[[ DATA PROVIDED open ]]

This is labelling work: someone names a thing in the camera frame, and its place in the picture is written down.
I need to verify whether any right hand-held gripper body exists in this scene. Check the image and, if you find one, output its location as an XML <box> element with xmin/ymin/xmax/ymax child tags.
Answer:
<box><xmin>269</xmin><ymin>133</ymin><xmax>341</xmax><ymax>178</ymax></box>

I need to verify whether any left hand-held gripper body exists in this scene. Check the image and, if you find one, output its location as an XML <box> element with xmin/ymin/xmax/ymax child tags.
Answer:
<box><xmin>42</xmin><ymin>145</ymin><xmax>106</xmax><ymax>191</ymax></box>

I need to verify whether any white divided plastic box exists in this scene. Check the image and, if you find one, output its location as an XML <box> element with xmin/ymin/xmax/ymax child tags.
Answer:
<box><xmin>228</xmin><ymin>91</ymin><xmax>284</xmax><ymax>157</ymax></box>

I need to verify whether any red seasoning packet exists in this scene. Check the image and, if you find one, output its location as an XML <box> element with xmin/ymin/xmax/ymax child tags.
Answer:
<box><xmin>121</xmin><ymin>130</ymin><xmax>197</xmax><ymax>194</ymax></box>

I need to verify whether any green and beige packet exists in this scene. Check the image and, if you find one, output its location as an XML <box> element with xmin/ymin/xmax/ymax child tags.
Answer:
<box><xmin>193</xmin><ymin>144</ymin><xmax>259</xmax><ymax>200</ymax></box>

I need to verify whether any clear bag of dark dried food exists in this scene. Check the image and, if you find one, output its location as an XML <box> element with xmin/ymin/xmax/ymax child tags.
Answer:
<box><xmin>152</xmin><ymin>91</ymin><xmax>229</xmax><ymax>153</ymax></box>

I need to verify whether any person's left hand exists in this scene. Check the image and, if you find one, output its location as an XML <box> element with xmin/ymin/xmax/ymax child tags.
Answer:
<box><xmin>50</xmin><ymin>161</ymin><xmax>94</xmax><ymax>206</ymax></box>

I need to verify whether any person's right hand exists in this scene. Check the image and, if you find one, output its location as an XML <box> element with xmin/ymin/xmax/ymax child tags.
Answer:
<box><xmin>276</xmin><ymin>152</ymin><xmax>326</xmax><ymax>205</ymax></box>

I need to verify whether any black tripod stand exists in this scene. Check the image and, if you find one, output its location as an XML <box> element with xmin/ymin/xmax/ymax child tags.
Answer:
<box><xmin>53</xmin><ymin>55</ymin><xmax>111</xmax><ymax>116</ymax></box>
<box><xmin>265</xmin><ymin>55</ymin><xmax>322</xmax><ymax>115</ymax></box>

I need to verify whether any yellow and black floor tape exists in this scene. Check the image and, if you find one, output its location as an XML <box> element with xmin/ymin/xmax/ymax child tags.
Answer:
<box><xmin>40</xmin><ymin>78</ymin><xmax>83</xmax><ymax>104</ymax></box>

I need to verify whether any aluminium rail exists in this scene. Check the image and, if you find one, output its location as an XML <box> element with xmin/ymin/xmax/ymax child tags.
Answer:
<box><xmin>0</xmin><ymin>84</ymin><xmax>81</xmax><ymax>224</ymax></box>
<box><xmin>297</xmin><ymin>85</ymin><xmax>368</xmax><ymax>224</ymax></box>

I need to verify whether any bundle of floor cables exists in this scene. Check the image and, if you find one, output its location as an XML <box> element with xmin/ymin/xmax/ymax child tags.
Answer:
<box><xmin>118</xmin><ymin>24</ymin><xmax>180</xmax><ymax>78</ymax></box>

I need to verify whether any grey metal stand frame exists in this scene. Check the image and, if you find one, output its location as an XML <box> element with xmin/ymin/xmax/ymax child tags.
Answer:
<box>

[[ DATA PROVIDED closed ]]

## WHAT THE TASK ASKS
Tell how many lines in the data include the string "packet". Reply with the number and no other text.

## EXERCISE SOLUTION
2